Use 2 Secondly, does Satan labor thus to draw to pride of gifts? this speaks a word to you to whom God has given more gifts then ordinary, beware of pride, that is now your snare. Satan is at work, if possible he will turne your Artillery against your selfe; your safety lies in your humility, if this lock be cut the legions of hell are on you. Remember whom you wrestlest with, spiritual wickedness, and their play is to lift up, that they may give the sorer fall. Now the more to stir up your heart against it, I shall adde some soul-humbling considerations.
First, consider these spiritual gifts are not your own, and will you be proud of anothers bounty? Is not God the Founder, and can he not soon be the Confounder of your gifts? you that are proud of your gourd, what will you be when it is gone? surely then you will be peevish and angry, and truly you takest the course to be strip't of them. Gifts come on other termes then grace. God gives grace as a free-hold, it has the promise of this and another world, but gifts come on liking; though a father will not cast off his child, yet he may take away his fine coat and ornaments, if proud of them.

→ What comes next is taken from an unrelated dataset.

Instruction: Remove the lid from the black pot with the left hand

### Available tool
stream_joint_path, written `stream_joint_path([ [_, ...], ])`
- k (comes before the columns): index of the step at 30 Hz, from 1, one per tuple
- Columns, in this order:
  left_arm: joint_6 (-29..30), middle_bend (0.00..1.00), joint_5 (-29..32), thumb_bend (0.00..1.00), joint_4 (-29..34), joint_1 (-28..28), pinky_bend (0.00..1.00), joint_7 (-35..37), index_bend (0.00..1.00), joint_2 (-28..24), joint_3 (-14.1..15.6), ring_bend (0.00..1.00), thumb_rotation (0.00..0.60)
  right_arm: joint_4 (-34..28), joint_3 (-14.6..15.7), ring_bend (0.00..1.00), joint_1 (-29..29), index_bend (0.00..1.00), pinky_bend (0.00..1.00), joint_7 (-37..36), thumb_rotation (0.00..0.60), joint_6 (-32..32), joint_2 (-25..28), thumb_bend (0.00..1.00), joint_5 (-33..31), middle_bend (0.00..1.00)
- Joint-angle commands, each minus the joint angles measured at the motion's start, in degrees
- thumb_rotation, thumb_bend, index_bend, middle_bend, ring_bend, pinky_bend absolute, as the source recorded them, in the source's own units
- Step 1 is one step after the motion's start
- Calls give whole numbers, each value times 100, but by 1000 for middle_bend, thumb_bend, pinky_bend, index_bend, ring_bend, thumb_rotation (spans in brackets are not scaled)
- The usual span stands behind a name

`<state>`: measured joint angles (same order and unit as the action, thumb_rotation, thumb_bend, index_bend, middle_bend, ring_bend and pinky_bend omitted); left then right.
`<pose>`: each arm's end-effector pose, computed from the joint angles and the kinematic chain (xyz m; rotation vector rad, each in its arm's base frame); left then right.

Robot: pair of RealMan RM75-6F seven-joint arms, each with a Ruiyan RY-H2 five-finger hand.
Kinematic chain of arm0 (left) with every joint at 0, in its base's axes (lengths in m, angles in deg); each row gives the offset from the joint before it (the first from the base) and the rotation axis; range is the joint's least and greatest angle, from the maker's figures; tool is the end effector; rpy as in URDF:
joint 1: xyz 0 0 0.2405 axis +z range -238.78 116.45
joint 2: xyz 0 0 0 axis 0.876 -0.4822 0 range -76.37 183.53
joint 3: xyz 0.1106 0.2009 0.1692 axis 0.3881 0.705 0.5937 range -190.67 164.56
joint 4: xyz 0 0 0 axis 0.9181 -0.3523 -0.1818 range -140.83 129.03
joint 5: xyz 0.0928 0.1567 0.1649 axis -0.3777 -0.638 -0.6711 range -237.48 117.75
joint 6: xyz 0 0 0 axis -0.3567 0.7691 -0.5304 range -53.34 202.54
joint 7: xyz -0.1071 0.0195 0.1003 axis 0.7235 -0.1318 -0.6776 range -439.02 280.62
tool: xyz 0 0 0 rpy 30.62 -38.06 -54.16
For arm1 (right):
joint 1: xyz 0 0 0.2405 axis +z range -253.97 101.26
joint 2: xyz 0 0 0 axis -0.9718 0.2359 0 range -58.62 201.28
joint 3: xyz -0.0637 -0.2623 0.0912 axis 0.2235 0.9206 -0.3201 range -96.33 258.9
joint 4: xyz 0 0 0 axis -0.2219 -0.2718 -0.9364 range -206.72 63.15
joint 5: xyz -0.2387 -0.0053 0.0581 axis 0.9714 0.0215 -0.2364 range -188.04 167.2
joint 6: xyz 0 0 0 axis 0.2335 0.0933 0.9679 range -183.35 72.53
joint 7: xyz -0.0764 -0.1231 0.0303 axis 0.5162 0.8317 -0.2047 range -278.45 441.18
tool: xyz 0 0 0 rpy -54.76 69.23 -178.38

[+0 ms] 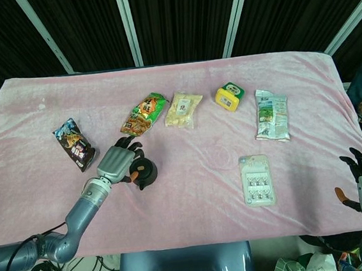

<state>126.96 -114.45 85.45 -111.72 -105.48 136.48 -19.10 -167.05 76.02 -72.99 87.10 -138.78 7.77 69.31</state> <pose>-0.1423 0.3783 -0.0400 -2.0041 -0.8822 -0.7978 -0.3575 -0.1896 0.1446 1.2975 -0.9177 0.8006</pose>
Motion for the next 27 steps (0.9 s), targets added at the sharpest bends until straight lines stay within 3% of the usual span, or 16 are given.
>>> stream_joint_path([
  [1,35,195,83,320,-21,-22,102,-104,385,111,27,0,600,5,-3,125,2,222,222,7,600,-11,-4,204,9,78],
  [27,238,200,356,373,-311,-42,102,-491,451,525,30,3,600,-24,-49,125,-7,222,222,5,600,-26,-2,204,-79,78],
])
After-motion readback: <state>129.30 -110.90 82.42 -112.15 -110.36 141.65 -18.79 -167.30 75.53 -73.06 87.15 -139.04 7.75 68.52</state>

Secondly, gifts are not meerly for your self. As the light of the Sun is ministeriall, it shines not for it self: so all your gifts are for others; Gifts for the edifying of the body. Suppose a man should leave a chest of money in your hands to be distributed to others, what folly is it in this man to put this into his own Inventory, and applaud himself that he has so much money? Poor soul, you are but Gods Executour, and by that time you have paid all the Legacies, you will see little left for you to brag and boast of.
Thirdly, know (Christian) you shalt be accountable for these talents; now with what face can a proud soul look on God? Suppose one left an Executor to pay Legacies, and this man should pay them not as Legacies of another, but gifts of his own. Christ at his ascension gave gifts, that his children should receive, you have some in your hand; now a proud soul gives out all, not as the Legacy of Christ, but as his own, he assumes all to himselfe. O how abominable is this to entitle our selves to Christs honor!

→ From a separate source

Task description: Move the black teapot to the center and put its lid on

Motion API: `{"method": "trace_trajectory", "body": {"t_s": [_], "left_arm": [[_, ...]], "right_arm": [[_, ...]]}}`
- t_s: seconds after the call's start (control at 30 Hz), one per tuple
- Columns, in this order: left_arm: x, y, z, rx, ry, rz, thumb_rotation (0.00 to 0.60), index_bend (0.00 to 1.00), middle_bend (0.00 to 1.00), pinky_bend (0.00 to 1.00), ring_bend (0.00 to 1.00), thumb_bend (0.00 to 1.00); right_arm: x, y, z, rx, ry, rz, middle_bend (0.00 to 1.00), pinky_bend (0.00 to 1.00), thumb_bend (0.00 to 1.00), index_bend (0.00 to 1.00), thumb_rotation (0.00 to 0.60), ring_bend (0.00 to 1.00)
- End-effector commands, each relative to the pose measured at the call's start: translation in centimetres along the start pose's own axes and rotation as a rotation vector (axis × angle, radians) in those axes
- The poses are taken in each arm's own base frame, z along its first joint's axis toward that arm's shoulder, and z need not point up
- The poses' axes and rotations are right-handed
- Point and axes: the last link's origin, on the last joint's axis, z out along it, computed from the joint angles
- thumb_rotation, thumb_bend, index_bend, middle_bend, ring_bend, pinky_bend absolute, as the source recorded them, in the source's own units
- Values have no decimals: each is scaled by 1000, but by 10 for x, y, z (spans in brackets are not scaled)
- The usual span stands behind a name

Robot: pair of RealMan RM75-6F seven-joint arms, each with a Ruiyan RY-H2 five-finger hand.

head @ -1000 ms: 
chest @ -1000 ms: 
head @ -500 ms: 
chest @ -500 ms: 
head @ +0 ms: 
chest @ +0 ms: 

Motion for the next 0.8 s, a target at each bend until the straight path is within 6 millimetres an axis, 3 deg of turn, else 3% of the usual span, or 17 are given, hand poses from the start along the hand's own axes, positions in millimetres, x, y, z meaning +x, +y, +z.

Fourthly, your gifts commend you not to God. Man may be taken with your expression and notion in prayer: but these are all pared off when your prayer comes before God; O woman, (says Christ) great is your faith! not compt and flourishing▪ your language. It were good after our duties, to sort the Ingredients of which they are made up, what grace contributed, and what gifts, and what pride, and when all the heterogeneal stuffe is sever'd, you shall see in what a little compasse the actings of grace in our duties will lie.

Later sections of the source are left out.